== Data for the task ==

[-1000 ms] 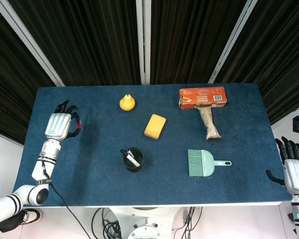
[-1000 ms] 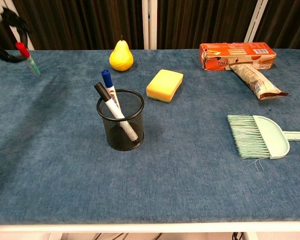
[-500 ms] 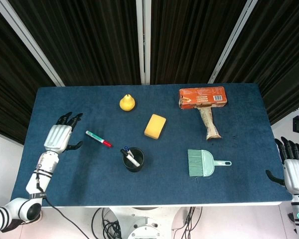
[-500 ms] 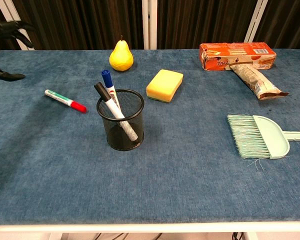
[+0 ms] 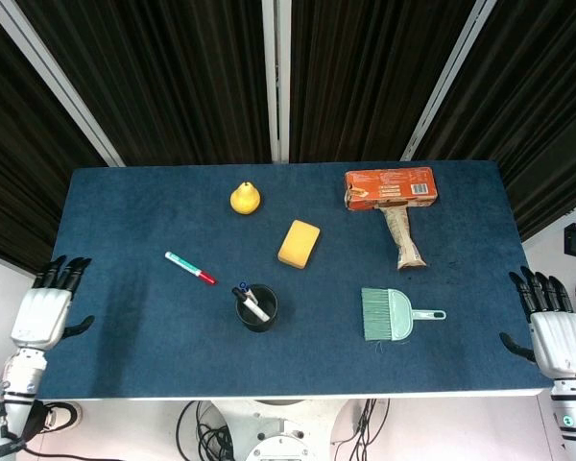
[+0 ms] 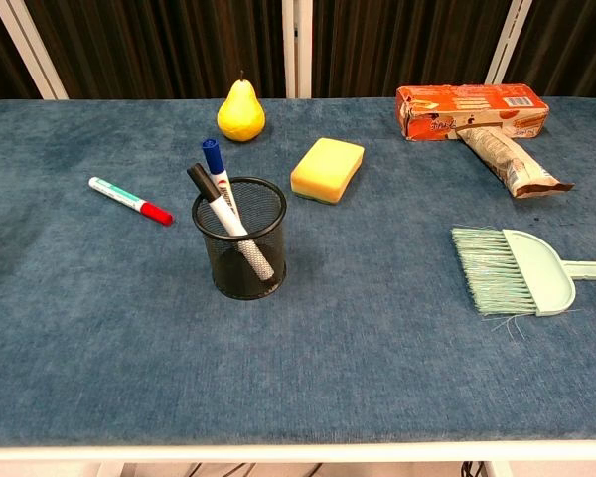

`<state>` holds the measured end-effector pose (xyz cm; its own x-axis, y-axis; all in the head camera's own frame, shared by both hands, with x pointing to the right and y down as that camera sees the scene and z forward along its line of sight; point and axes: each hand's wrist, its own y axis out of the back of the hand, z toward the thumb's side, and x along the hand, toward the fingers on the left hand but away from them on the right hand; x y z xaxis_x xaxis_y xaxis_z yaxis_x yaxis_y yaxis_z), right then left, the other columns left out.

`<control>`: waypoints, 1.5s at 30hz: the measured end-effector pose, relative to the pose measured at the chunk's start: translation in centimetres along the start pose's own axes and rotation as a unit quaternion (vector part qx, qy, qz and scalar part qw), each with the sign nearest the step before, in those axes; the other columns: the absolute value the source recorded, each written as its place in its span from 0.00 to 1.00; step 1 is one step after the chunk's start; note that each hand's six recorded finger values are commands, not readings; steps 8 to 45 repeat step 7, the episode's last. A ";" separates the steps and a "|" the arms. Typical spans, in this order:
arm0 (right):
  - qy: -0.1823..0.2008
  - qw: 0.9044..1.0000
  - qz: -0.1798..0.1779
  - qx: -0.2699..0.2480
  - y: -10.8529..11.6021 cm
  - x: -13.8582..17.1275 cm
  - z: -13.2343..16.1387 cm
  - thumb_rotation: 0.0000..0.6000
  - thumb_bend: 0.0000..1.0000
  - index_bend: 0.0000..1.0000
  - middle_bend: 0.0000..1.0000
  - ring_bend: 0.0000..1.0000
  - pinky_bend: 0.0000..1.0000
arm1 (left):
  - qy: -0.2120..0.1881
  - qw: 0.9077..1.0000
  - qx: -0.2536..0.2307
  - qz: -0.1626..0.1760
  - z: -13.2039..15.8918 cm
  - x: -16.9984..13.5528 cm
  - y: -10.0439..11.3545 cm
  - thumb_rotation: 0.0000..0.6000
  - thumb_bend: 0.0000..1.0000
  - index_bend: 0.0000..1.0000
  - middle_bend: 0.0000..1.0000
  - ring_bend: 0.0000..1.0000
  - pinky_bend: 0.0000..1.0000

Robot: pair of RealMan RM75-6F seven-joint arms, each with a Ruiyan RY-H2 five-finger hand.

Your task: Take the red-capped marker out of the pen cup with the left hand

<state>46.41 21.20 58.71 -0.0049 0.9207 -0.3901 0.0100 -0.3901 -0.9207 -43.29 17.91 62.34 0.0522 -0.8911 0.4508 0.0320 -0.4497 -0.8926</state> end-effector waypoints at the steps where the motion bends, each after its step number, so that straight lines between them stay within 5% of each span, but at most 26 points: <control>1: 0.000 1.000 0.003 0.002 -0.2 0.1 0.1 1.00 0.10 0.00 0.00 0.00 0.00 | 0.006 1.000 0.001 0.005 -0.7 -0.5 0.0 1.00 0.17 0.07 0.02 0.00 0.11; 7: -0.010 1.000 0.014 0.003 -1.4 0.9 0.1 1.00 0.10 0.00 0.00 0.00 0.00 | 0.026 0.999 -0.001 0.026 -3.6 -3.6 0.2 1.00 0.17 0.07 0.01 0.00 0.08; 45: -0.010 1.000 0.014 0.003 -1.4 0.9 0.1 1.00 0.10 0.00 0.00 0.00 0.00 | 0.026 0.999 -0.001 0.026 -3.6 -3.6 0.2 1.00 0.17 0.07 0.01 0.00 0.08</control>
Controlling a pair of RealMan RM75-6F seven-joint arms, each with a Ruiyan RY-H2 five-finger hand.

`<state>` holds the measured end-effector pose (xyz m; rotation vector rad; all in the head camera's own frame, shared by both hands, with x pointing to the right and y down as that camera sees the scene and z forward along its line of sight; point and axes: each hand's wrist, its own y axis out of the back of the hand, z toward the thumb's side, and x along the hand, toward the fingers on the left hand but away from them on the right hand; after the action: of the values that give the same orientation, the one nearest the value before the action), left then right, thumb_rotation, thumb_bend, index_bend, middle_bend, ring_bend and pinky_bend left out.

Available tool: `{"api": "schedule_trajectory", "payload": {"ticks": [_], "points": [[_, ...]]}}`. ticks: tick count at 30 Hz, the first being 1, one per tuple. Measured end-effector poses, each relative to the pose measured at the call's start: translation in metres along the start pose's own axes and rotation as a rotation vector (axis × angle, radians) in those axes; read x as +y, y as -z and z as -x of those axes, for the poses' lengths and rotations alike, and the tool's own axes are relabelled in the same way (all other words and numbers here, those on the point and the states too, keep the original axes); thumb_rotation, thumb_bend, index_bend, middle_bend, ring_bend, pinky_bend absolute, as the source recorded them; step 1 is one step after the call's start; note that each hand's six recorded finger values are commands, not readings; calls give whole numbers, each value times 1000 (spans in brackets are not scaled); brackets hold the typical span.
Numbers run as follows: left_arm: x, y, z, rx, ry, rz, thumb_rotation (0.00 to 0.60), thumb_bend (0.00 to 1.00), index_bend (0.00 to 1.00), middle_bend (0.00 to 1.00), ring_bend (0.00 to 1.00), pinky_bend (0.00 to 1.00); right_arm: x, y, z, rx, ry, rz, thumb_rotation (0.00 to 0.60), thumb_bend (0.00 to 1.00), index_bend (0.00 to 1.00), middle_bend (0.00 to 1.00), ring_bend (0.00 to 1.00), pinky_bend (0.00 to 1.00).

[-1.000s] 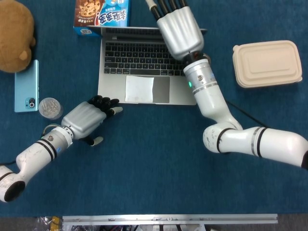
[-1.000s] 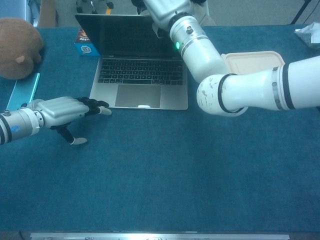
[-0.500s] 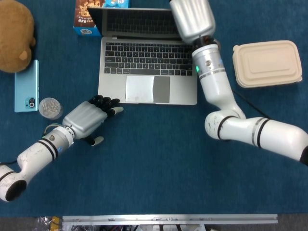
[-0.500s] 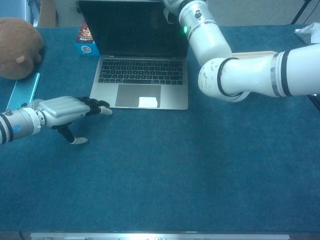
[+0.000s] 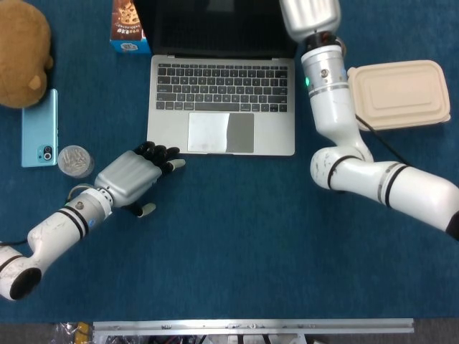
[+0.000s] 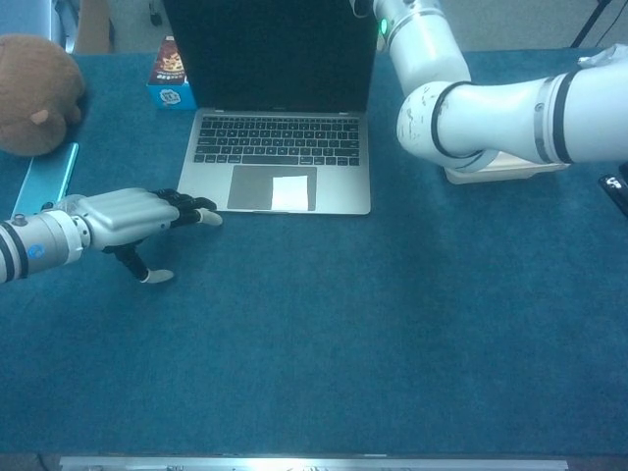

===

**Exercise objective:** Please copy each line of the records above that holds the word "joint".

**Response to this exercise:**
Robot: pair of RealMan RM75-6F seven-joint arms, each with a Ruiyan RY-H2 five-finger hand.
Controlling a pair of RealMan RM75-6F seven-joint arms, each with a Ruiyan RY-H2 five-finger hand.

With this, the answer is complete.